I also want to emphasize that changes in economic output and growth are separate from considerations of welfare. For example, the welfare consequences of AGI-driven redistribution can be very negative even if the economy continues to grow; alternatively, even if growth turns negative, welfare may be positive if the gains are not entered into the growth accounting. See, for example, the work by Erik Brynjolfsson and Avi Collis for example.
Finally, a few caveats. First, I am not a macroeconomist. While I am a consumer of research in the field, I have not worked heavily with these sorts of models since graduate school. My hope with this essay is to start a conversation about the role of demand in AI-driven growth projections, and I plan on treating this post as a “living document” to be updated. Second, there is currently a lively debate happening on whether AGI will actually lead labor share to collapse (see, for example, here and here) This essay does not ask whether AGI will lead to the collapse of labor share.

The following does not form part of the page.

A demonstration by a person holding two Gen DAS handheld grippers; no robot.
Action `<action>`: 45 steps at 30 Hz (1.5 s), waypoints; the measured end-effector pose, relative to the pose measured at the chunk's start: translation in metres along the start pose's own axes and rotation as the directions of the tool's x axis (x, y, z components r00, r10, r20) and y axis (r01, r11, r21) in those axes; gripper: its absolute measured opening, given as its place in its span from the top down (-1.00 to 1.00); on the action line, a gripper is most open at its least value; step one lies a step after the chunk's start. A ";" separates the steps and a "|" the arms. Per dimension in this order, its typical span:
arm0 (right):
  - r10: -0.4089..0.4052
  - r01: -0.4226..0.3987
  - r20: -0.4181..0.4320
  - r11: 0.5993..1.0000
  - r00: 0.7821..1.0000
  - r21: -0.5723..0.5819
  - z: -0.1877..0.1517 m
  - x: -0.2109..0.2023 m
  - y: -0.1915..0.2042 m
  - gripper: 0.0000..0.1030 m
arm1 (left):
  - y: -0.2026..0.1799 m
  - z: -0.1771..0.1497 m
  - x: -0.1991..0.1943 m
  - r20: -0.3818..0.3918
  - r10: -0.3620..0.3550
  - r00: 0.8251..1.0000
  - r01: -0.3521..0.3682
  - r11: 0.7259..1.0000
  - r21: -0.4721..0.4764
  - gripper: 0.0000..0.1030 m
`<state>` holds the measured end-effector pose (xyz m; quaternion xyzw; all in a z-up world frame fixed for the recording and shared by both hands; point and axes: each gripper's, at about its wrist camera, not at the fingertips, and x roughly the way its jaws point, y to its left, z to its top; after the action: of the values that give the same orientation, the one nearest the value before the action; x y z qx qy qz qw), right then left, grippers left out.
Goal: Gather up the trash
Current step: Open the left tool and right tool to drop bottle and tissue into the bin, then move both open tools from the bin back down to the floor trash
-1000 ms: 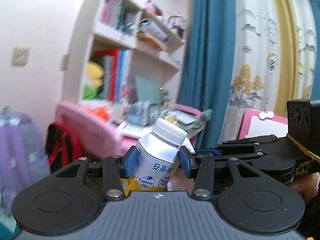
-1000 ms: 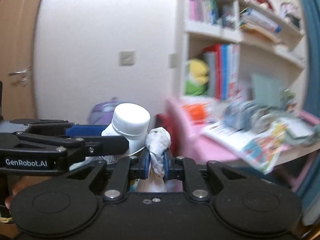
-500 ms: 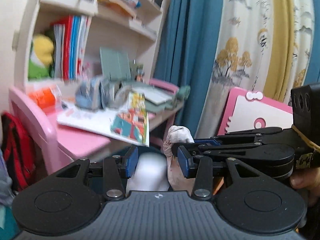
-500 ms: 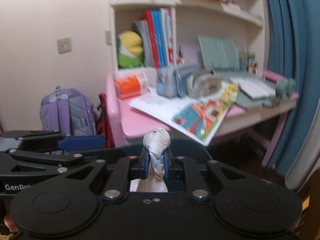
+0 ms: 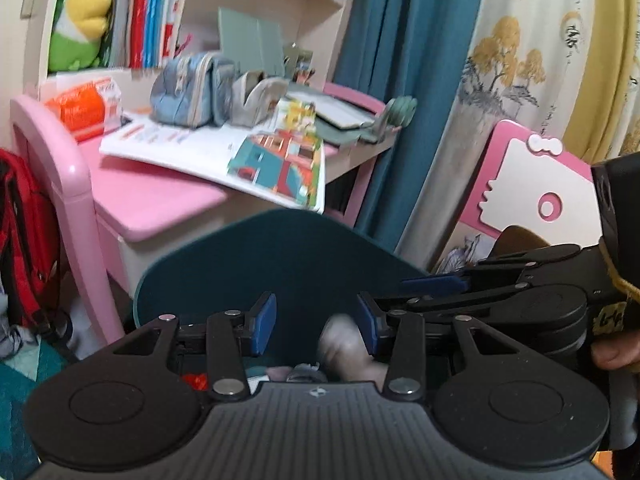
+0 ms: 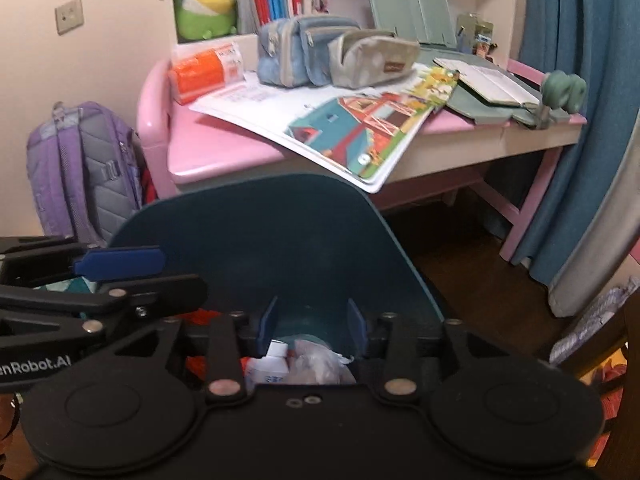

Rather, it examines the consequences of such displacement, asking the question of how much does labor have to shrink to generate negative growth.
Okay, with that out of the way, let’s dive in.
I’m going to first consider a setting where labor becomes largely obsolete so that the people left with income are mostly capital owners. Before diving into the model, it’s worth understanding why many supply-side economics papers predict a boom from AGI. The key component is Hulten’s Theorem, which says that the aggregate benefit from improving any input equals that input’s share of total costs. If a sector’s labor accounts for about 10% of GDP, then driving labor costs to zero will lead to a 10% increase in GDP. So if advanced AI reduces the costs of labor tremendously, we should expect economic growth to jump quite a bit.
But in the settings where Hulten’s Theorem is typically applied the economy smoothly adjusts to produce the technically feasible output. This works fine when we’re talking about modest productivity improvements in specific sectors. For example, when phone operators were automated away in the first half of the 20th century, the economy kept on humming along (although the phone operators themselves did not fare so well. This is because displaced workers were able to move to new sectors. When agriculture became more efficient, many farmers moved to factories. When factories became more automated or moved overseas, people moved to services. There was always somewhere for human labor to go.
But if AGI reaches its theoretical ideal then it will automate multiple sectors in a very short amount of time; displaced labor will have few places to be re-deployed. This can potentially generate a collapse in demand that keeps the economy from achieving its technological capacity.
Here is a simple model (details of the model can be found here). There are two types of agents: workers and owners with their proportions of the population being theta and (1-theta), respectively.
Workers earn wages; owners earn returns on capital and scarce resources like land and energy. The main behavioral assumption is that these groups have different marginal propensities to consume (MPCs):
\( 0 \leq \kappa_{1,O} \ll \kappa_{1,Z} \leq 1 \tag{1}\)
That is, workers spend most of their income on consumption while owners do not. Historical estimates suggests that this is indeed the case: Wealthier owners of capital have lower MPCs because many of their consumption needs are already satisfied.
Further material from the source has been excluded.